Lomachenko's style in detail
On December 8, Puerto Rican Jose Pedraza will fight against Ukrainian Vasyl Lomachenko in the ring of New York’s Hulu Theatre. Many experts and professionals consider Lomachenko the best boxer of this age. What skills of two time Olympics champion impressed the boxing world? The American boxing promoter Bob Arum says:
“I’ve never seen anything like this. He is phenomenal. Vasyl Lomachenko is technically the best fighter that I have seen since the early Muhammad Ali”
Speed, reaction, skills… It is clear: Lomachenko can fight like no other and he is so fast, no one can catch him. But what is it that has to be done to fight differently? How to use your advantage in speed? We want to highlight several elements Vasyl Lomachenko loves to use in the rink to make his opponent very uncomfortable.
Before you continue to read, check out who is Jose Pedraza and what he has to offer in the upcoming fight.
Have you noticed how Lomachenko could suddenly appear at the opponent’s side or back and at once land one or several hits? Ukrainian is right-handed boxer trained to be a southpaw. His pivoting step starts from a few jabs to opponent’s head to make him raise hands. Next, Vasia side steps to the right behind the lead leg popping out at the opponent’s left flank. The latter looks through the gloves but the Ukrainian is nowhere to be found. Thus, he has to open up and change the stance and receives a punch from the left. And if he did not loosen defense, he would get a hit in the neck or a liver shot.
Lomachenko is not the first one to actively use pivoting and side-stepping. Mike Tyson’s technique taught to him by the famous Cus D'Amato, was based on constant changes of attack angles. Mike’s strategy was set to “destroy” the opponent and together with the boxer’s talent, it made a great KO artist put of him. Loma might not have the punching power of Tyson, but if you take a few hits like that, you struggle to make it to next round.
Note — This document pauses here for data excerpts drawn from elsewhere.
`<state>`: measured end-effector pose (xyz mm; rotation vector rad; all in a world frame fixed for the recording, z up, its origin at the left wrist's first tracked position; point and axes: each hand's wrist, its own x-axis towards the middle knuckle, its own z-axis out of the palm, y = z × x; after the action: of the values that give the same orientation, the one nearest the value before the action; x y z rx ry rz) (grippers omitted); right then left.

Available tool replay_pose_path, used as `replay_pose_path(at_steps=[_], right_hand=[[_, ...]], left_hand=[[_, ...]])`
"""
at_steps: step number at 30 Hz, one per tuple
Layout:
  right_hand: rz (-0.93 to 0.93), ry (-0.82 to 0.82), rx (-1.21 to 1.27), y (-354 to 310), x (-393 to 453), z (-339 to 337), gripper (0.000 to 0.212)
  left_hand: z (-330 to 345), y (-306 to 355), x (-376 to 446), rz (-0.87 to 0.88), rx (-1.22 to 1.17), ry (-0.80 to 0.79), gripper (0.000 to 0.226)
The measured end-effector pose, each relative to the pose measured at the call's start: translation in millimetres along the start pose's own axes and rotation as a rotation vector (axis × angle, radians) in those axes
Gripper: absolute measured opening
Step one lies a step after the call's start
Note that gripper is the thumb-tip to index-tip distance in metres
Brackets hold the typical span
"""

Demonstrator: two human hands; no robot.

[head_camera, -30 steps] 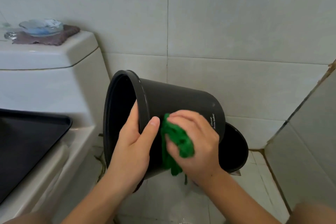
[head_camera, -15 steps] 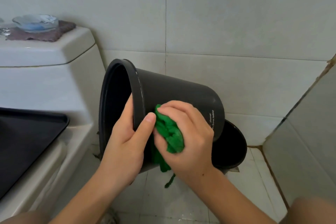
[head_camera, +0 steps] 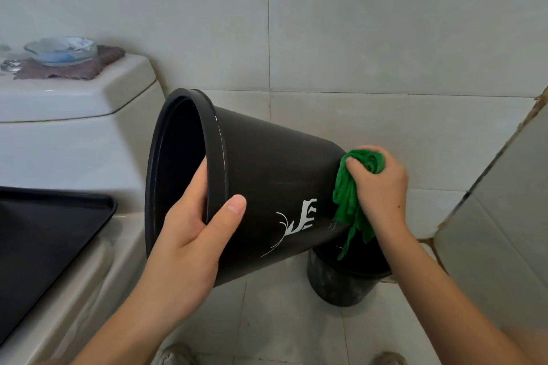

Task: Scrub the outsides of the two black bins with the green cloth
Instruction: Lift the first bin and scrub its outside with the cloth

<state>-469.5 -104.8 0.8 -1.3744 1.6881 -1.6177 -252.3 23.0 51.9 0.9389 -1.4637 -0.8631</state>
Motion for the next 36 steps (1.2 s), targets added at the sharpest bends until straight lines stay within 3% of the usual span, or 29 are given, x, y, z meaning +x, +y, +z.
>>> replay_pose_path(at_steps=[4,8,11,15,17,22,25,30,36], right_hand=[[0.016,-0.011,-0.019,0,12,-8,0.009],[-0.050,-0.030,-0.097,-7,3,-5,0.014],[-0.235,-0.097,-0.030,-22,-27,3,0.015],[-0.609,-0.220,0.073,-45,-62,3,0.022],[-0.698,-0.247,0.058,-43,-54,-4,0.022],[-0.167,-0.080,-0.084,-5,8,-18,0.015],[-0.120,-0.036,-0.128,0,10,-18,0.018],[-0.389,-0.149,-0.019,-34,-44,5,0.019],[-0.850,-0.264,0.094,-68,-90,7,0.023]], left_hand=[[-1,5,0,0.014,0.002,-0.022,0.045],[0,2,0,0.014,0.023,-0.032,0.058],[2,-1,2,0.004,0.016,-0.034,0.061],[1,-2,3,0.004,-0.060,0.025,0.043],[-3,3,3,0.007,-0.089,0.035,0.041],[-15,11,-1,-0.007,-0.088,0.005,0.043],[-16,11,-2,0.004,-0.043,-0.031,0.043],[-1,-4,2,-0.020,0.019,-0.120,0.059],[10,-9,4,-0.038,-0.024,-0.055,0.052]])
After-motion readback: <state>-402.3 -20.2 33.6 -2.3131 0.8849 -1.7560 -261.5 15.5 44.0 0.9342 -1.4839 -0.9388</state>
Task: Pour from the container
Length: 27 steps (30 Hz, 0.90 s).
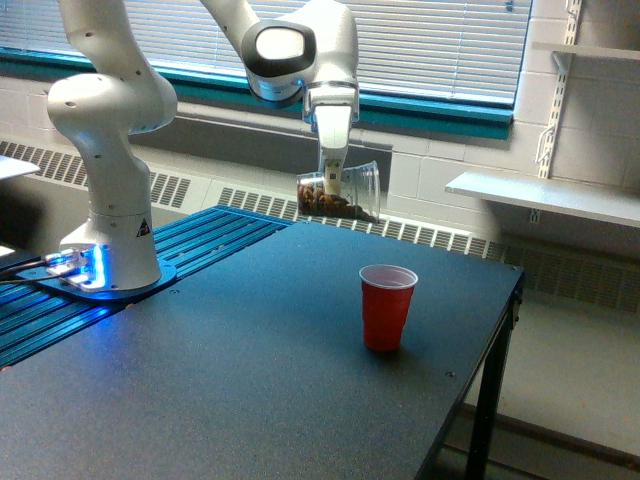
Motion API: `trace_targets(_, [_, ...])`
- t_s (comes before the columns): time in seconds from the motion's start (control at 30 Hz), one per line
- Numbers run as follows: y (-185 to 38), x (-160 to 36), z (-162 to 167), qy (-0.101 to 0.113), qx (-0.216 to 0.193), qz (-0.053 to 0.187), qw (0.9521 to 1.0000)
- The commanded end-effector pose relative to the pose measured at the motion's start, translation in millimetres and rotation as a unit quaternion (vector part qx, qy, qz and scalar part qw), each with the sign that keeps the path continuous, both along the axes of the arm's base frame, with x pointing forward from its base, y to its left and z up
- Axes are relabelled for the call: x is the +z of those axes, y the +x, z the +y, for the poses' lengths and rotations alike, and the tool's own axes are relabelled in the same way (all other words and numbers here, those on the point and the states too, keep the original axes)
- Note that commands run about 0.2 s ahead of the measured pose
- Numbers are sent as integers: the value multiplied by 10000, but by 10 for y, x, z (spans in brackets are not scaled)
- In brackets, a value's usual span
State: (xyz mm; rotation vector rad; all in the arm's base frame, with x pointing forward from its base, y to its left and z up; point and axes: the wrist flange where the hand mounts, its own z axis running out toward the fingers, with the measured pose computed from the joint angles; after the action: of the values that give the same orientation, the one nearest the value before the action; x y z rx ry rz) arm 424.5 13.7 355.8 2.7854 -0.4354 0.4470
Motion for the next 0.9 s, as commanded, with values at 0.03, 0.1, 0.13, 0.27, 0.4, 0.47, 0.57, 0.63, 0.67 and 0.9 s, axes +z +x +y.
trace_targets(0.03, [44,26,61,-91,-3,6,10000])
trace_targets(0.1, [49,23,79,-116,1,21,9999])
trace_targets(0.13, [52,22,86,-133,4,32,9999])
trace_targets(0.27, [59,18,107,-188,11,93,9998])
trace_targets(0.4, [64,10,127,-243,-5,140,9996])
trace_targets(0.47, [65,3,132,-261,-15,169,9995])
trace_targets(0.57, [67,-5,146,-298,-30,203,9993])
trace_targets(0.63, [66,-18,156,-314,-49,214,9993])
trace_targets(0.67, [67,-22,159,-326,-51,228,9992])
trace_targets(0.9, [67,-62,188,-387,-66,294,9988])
Another great American boxing trainer Freddie Roach thought of a training technique that enhances your spatial intelligence and hand coordination.
Many boxing elements are aimed to provoke the opponent, make him act in a certain way. Lomachenko uses feints to make the opponent open up for the hit from another hand.
It is worth mentioning that the Ukrainian starts to use them only in case the opponent tightens defense, not even trying to attack anymore. The boxer’s instinct reacts to Loma’s hand moves and makes him dash in the opposite direction. And there he is met with the prepared punch by Lomachenko. It turns out flashy and pretty effective when the opponent is disoriented.
Another effective tool in Lomachenko's arsenal is his avalanche of blows to the body, which winds up with a blow to the head. During one of his training sessions, the Ukrainian scored 80 hits per eight seconds. Neither the eye nor the conventional video camera can capture that kind of speed.
Everybody finds it tough to hold out against such hail of blows. But what's actually the coolest thing about this combo is that this entire 'smashing the torso' stuff is merely a prelude for the surprise punch to the head. It could also be the combo to the head, with subsequent return to the torso. And so on.
Pendulum-like movements, when the body moves from side to side are among the basics of the defense in boxing. It is harder for the attacker to hit the moving target. Lomachenko has been great in the use of this element. With his speed and reaction time, he can evade the opponent's blows, even in an uncomfortable situation.
Apart from that, Lomachenko boasts an effective countermeasure to this kind of defense. As the combo often goes, the right punch follows the left, which makes perfect sense. Lomacheko's combos of double or triple shots to the same spot always wreck the opponent's own rhythm, and he ends up not knowing what to expect from the Ukrainian.
A great example was observed in the bout against Chonlatarn Piriyapinyo, where Lomachenko got his left arm injured; he only used his right for several rounds in a row. But even with that unpleasant turn, he managed to tie his blows into combos.
Fast thinking and ease in the ring
In his bout against Sosa, the Ukrainian acted like a toreador. During the fight with Koasichi, he twisted his arms like Popeye The Sailor. At that moment, his face reveals very true emotions; he's happy, he's excited, he plays with his opponent. And whenever you do things with such ease, it always looks light-heartedly.
Vasyl Lomachenko is the world's versatile boxer of our time. With his way of thinking, he uses his own experience to show an endless number of combinations, every single of them being a piece of his own style. And with every next fight, that style will be replenished by the new decision, tricks and developments. Some of these we will see in New York on December 8.